PROBLEM TO SOLVE — Find every line below with the word "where". Then give only how many there are.

MATERIAL PROVIDED —
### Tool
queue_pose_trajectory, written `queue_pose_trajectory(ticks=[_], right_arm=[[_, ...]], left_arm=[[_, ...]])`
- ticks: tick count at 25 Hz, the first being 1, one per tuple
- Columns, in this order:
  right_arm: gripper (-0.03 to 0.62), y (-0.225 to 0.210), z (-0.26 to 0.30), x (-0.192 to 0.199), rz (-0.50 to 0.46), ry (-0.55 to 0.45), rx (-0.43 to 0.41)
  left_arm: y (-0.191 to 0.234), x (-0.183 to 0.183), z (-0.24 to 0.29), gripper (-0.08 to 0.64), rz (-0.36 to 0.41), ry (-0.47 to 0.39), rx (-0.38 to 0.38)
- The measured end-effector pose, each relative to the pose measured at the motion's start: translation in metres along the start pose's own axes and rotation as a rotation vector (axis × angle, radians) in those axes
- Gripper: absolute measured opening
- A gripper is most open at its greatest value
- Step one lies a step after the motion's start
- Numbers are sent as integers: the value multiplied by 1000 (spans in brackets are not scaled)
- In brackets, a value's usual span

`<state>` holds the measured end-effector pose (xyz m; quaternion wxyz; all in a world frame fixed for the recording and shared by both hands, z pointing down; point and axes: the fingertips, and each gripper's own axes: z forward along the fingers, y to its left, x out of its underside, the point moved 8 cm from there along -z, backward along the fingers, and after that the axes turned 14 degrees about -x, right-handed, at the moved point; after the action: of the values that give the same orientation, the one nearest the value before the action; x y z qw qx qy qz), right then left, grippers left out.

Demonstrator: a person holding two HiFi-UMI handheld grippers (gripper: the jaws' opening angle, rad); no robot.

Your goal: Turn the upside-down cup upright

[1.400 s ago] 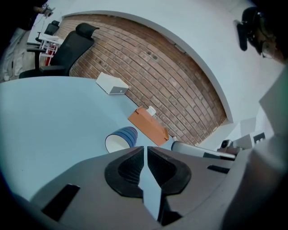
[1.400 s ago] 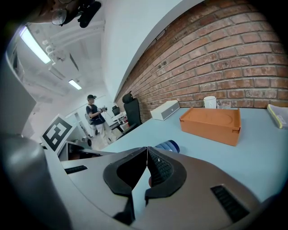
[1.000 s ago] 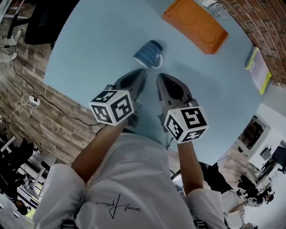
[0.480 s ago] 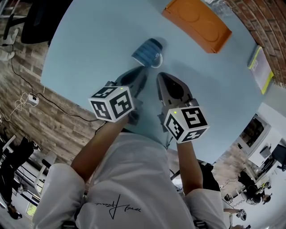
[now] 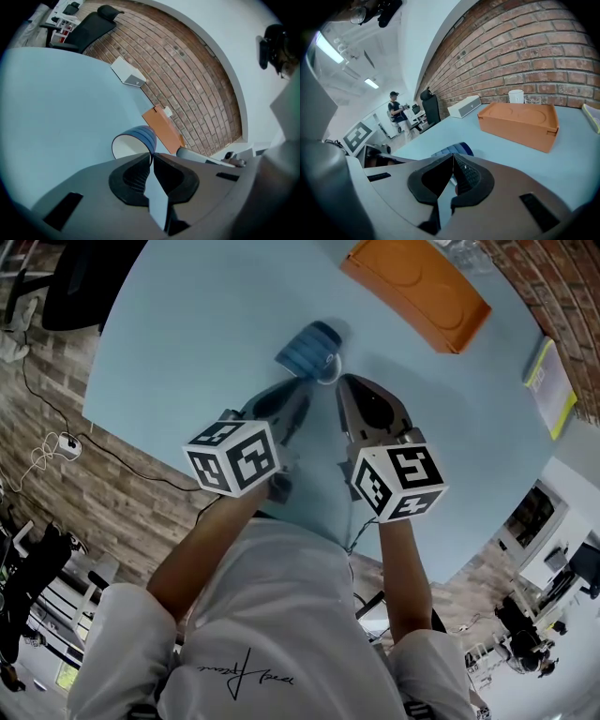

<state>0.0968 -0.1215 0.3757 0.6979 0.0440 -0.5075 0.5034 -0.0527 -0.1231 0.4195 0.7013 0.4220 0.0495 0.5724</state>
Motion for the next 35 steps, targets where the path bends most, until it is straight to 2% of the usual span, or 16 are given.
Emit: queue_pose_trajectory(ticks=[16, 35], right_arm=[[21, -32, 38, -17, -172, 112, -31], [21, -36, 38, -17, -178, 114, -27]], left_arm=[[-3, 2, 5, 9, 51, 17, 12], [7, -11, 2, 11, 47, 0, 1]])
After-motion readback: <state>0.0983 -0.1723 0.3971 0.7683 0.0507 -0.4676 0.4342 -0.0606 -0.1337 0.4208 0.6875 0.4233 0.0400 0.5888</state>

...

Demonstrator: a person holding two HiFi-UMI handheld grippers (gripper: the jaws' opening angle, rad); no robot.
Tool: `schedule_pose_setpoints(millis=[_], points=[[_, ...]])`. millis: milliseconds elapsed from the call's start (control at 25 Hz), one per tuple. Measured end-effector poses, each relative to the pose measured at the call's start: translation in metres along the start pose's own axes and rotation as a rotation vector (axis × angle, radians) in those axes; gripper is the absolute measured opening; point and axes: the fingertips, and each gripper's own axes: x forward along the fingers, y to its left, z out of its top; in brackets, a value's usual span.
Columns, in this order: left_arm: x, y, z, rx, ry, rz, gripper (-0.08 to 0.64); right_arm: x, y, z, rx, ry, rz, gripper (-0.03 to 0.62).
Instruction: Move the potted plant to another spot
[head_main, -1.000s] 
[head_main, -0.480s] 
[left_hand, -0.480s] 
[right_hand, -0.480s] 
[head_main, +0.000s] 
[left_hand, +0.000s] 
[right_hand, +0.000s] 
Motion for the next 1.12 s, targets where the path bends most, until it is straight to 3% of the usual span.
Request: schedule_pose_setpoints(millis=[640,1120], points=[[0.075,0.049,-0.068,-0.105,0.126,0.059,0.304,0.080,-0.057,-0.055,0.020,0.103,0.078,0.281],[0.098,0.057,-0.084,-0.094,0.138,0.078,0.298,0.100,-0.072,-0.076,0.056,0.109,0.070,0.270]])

ANSWER TO THIS EXERCISE — 2